● **The problem**
Tally up the lines in the following entries where the string "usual" appears, and answer with the number alone.

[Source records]
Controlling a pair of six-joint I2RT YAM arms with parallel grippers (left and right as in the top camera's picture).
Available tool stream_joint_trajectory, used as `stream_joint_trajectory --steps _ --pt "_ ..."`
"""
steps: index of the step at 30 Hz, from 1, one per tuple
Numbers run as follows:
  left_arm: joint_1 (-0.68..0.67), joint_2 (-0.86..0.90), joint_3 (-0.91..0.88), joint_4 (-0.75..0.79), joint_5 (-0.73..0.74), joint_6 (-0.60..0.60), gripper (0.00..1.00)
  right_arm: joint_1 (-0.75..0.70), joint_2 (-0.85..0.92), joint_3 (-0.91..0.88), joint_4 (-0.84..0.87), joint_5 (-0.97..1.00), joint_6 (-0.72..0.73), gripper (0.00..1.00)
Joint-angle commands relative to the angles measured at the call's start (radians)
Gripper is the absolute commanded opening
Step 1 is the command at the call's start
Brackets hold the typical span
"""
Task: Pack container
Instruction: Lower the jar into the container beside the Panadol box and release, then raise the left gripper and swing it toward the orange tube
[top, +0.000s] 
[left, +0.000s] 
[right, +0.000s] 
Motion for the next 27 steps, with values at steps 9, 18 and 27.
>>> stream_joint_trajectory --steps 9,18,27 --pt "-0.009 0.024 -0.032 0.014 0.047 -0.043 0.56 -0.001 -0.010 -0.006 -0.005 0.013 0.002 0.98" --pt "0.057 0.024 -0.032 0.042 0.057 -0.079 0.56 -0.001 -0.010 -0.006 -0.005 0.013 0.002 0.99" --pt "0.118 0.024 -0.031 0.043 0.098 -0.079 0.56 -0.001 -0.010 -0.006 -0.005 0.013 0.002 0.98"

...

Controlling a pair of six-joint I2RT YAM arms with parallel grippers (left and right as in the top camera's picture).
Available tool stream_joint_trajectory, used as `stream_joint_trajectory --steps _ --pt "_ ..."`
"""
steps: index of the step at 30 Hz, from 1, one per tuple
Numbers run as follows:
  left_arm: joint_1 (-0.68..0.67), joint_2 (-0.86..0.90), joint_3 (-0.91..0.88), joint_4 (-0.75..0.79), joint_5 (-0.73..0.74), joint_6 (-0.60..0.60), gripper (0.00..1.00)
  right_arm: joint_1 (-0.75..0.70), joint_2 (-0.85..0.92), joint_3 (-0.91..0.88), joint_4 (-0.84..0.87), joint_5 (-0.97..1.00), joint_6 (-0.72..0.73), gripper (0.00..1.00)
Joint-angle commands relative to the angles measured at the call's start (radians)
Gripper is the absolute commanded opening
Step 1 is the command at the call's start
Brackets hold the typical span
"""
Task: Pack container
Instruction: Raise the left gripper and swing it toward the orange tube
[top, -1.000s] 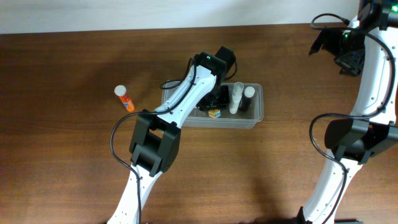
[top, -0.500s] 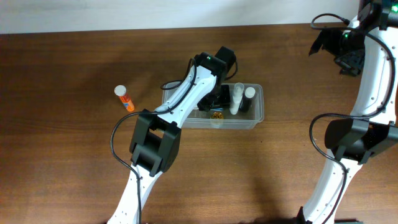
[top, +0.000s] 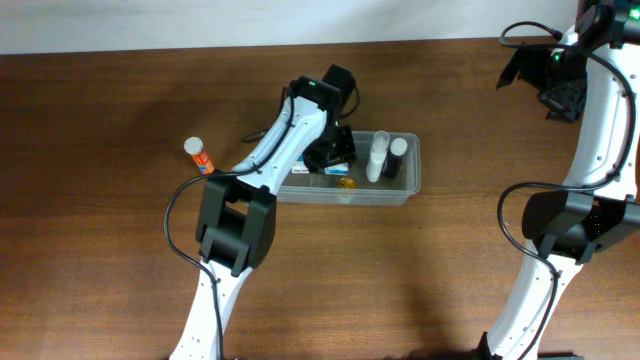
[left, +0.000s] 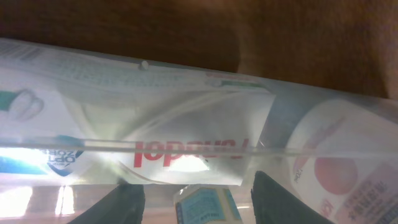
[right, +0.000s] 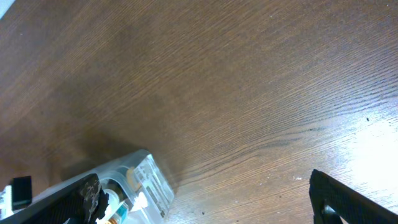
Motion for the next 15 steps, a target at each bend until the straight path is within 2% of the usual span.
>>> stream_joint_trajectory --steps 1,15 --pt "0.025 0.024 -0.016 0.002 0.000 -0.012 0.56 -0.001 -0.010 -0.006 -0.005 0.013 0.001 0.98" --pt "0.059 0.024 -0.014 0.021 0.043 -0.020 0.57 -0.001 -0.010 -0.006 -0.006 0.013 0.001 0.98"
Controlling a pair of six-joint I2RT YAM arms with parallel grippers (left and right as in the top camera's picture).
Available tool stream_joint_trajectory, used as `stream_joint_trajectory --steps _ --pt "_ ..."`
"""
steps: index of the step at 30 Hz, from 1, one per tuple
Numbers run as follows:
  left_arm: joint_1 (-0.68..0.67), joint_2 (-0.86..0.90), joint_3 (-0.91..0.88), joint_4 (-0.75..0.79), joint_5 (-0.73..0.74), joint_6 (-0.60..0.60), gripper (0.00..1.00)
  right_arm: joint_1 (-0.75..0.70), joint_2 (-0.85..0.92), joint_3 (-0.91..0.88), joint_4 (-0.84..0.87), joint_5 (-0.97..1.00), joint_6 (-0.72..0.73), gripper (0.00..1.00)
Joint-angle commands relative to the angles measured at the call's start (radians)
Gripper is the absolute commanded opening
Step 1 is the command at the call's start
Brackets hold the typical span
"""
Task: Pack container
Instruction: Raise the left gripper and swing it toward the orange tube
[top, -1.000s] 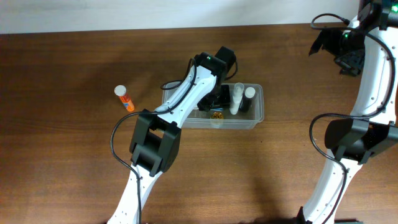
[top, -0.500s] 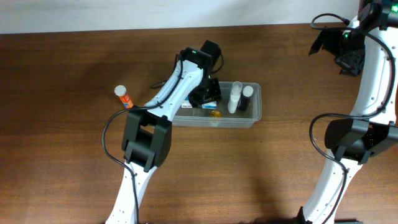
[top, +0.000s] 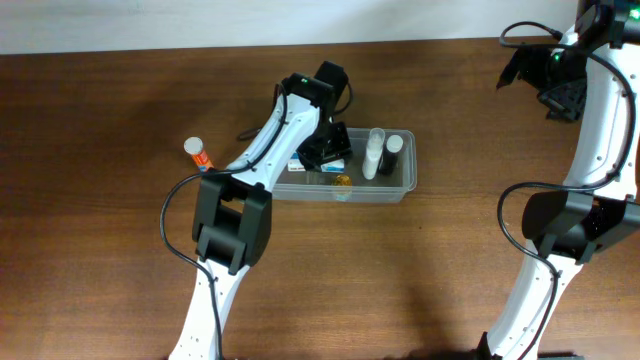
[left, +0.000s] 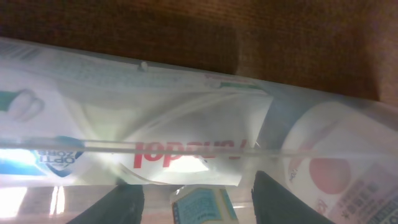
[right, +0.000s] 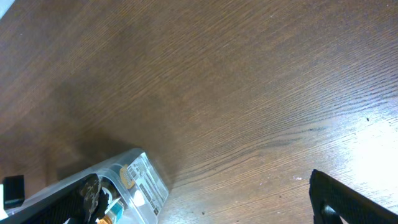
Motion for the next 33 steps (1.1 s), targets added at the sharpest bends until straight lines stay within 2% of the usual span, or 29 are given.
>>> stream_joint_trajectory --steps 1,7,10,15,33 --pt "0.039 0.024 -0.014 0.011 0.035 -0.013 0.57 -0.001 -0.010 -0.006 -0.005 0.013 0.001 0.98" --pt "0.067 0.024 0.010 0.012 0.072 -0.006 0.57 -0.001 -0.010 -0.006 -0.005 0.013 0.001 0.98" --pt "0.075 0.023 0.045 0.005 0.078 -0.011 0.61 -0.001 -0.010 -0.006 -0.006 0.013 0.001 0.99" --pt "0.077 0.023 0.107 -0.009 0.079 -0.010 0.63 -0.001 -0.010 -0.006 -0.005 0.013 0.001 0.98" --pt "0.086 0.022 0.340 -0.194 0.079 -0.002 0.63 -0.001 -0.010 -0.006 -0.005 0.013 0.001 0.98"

● **Response**
2